* _What you have to do_
Each record should be returned exactly as it is written.

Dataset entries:
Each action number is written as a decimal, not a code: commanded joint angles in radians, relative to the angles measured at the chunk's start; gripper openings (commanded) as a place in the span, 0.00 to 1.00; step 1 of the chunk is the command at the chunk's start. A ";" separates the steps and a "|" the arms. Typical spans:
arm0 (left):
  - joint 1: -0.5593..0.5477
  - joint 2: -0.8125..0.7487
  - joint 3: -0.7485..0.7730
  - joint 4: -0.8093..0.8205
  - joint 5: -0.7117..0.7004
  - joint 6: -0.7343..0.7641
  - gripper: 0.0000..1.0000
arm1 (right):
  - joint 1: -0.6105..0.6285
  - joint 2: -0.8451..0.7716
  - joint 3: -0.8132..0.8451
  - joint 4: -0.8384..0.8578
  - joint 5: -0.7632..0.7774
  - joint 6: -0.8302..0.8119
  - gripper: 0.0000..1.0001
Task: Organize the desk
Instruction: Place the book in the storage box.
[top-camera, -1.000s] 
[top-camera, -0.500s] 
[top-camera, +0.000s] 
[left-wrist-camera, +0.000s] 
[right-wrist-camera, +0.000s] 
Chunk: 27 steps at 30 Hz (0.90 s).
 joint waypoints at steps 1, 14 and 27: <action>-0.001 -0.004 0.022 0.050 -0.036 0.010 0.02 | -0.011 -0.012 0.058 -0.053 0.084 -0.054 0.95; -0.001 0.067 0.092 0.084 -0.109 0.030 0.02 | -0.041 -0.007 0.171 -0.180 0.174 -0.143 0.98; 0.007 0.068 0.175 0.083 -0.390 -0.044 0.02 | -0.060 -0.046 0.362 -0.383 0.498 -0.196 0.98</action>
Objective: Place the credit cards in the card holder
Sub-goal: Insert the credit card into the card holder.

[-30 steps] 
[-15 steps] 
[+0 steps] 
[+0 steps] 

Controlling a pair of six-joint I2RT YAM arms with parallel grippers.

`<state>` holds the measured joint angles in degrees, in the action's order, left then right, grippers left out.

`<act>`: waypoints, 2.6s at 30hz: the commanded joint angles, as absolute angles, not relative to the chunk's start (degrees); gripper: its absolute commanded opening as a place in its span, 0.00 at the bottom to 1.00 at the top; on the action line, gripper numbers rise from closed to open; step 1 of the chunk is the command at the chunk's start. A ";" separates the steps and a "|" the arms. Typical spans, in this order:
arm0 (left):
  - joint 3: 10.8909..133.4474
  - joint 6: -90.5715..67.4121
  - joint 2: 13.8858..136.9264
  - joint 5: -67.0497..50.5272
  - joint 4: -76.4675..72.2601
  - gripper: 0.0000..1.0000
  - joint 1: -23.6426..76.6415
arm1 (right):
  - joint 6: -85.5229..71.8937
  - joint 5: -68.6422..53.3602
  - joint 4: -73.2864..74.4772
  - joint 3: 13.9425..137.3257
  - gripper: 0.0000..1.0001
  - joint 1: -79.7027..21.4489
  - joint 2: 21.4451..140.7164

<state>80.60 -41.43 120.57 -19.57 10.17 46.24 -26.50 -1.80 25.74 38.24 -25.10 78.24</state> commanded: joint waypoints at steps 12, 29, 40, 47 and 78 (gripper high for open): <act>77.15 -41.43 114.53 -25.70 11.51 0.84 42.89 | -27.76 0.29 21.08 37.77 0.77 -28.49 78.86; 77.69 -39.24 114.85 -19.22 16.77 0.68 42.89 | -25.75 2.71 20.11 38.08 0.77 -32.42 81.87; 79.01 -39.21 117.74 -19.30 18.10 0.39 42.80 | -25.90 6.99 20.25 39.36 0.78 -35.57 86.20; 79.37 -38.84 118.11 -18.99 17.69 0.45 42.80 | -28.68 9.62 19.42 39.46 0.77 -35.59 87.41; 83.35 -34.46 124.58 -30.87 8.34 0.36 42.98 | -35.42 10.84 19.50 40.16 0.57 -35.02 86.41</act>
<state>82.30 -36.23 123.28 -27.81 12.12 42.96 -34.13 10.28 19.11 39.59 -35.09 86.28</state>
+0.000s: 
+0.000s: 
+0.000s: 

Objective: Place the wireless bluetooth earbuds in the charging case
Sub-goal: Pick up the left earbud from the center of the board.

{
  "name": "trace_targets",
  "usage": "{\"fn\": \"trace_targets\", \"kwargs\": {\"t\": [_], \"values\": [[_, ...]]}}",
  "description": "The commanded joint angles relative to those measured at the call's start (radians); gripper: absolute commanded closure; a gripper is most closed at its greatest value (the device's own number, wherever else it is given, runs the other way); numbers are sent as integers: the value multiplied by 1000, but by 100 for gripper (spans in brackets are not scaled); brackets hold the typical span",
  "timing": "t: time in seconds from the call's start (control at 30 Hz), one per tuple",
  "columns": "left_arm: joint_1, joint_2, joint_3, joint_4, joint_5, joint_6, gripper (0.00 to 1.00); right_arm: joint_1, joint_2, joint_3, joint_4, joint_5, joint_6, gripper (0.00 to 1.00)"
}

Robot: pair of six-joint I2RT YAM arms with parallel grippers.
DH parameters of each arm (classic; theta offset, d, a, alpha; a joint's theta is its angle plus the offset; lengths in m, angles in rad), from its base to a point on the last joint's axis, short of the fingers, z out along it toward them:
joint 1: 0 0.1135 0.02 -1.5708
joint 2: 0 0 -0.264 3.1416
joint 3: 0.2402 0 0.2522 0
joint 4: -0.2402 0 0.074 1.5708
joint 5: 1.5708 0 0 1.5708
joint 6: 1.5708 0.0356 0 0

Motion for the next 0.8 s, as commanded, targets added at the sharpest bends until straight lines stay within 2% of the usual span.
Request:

* _Solution_
Each action number is written as a decimal, not a code: commanded joint angles in radians, relative to the angles measured at the chunk's start; gripper openings (commanded) as a place in the span, 0.00 to 1.00; step 1 of the chunk is the command at the chunk's start. A ";" separates the steps and a "|" the arms. Typical spans:
arm0 (left):
  - joint 1: -0.5593..0.5477
  - joint 2: -0.8125..0.7487
  - joint 3: -0.7485..0.7730
  - joint 4: -0.8093..0.8205
  - joint 5: -0.7117..0.7004
  - joint 6: -0.7343..0.7641
  - gripper: 0.0000..1.0000
arm1 (right):
  - joint 1: -0.6105..0.6285
  - joint 2: -0.8451..0.7716
  - joint 3: -0.8132..0.8451
  - joint 4: -0.8384..0.8578
  - joint 5: -0.7632..0.7774
  - joint 6: -0.8302..0.8119
  - gripper: 0.0000..1.0001
Task: Organize the desk
Instruction: Place the book in the storage box.
[top-camera, -1.000s] 
[top-camera, -0.500s] 
[top-camera, +0.000s] 
[left-wrist-camera, +0.000s] 
[right-wrist-camera, +0.000s] 
Chunk: 27 steps at 30 Hz (0.90 s).
 joint waypoints at steps 1, 14 and 27: <action>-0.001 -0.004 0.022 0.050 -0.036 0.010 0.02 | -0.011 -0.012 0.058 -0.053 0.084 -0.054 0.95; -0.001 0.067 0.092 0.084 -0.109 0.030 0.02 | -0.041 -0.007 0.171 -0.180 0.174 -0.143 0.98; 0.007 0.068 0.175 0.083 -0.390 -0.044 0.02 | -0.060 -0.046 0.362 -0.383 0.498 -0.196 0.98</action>
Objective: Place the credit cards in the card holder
Sub-goal: Insert the credit card into the card holder.

[-30 steps] 
[-15 steps] 
[+0 steps] 
[+0 steps] 

Controlling a pair of six-joint I2RT YAM arms with parallel grippers.

`<state>` holds the measured joint angles in degrees, in the action's order, left then right, grippers left out.

`<act>`: waypoints, 2.6s at 30hz: the commanded joint angles, as absolute angles, not relative to the chunk's start (degrees); gripper: its absolute commanded opening as a place in its span, 0.00 at the bottom to 1.00 at the top; on the action line, gripper numbers rise from closed to open; step 1 of the chunk is the command at the chunk's start. A ";" separates the steps and a "|" the arms. Typical spans, in this order:
arm0 (left):
  - joint 3: 10.8909..133.4474
  - joint 6: -90.5715..67.4121
  - joint 2: 13.8858..136.9264
  - joint 5: -67.0497..50.5272
  - joint 4: -76.4675..72.2601
  - gripper: 0.0000..1.0000
  - joint 1: -23.6426..76.6415
arm1 (right):
  - joint 6: -85.5229..71.8937
  - joint 5: -68.6422..53.3602
  - joint 4: -73.2864..74.4772
  - joint 3: 13.9425..137.3257
  - gripper: 0.0000..1.0001
  - joint 1: -79.7027..21.4489
  - joint 2: 21.4451..140.7164

<state>80.60 -41.43 120.57 -19.57 10.17 46.24 -26.50 -1.80 25.74 38.24 -25.10 78.24</state> commanded: joint waypoints at steps 12, 29, 40, 47 and 78 (gripper high for open): <act>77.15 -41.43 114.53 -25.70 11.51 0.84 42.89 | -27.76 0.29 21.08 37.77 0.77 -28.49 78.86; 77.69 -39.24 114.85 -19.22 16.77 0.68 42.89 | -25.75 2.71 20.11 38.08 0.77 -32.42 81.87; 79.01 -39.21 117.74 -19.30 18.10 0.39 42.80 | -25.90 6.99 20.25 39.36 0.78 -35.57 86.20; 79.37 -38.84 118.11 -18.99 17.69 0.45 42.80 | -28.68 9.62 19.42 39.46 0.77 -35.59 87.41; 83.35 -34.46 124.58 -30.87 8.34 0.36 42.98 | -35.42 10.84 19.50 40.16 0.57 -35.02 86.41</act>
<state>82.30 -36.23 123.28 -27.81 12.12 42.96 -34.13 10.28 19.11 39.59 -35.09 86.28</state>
+0.000s: 
+0.000s: 
+0.000s: 

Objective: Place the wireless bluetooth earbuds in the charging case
Sub-goal: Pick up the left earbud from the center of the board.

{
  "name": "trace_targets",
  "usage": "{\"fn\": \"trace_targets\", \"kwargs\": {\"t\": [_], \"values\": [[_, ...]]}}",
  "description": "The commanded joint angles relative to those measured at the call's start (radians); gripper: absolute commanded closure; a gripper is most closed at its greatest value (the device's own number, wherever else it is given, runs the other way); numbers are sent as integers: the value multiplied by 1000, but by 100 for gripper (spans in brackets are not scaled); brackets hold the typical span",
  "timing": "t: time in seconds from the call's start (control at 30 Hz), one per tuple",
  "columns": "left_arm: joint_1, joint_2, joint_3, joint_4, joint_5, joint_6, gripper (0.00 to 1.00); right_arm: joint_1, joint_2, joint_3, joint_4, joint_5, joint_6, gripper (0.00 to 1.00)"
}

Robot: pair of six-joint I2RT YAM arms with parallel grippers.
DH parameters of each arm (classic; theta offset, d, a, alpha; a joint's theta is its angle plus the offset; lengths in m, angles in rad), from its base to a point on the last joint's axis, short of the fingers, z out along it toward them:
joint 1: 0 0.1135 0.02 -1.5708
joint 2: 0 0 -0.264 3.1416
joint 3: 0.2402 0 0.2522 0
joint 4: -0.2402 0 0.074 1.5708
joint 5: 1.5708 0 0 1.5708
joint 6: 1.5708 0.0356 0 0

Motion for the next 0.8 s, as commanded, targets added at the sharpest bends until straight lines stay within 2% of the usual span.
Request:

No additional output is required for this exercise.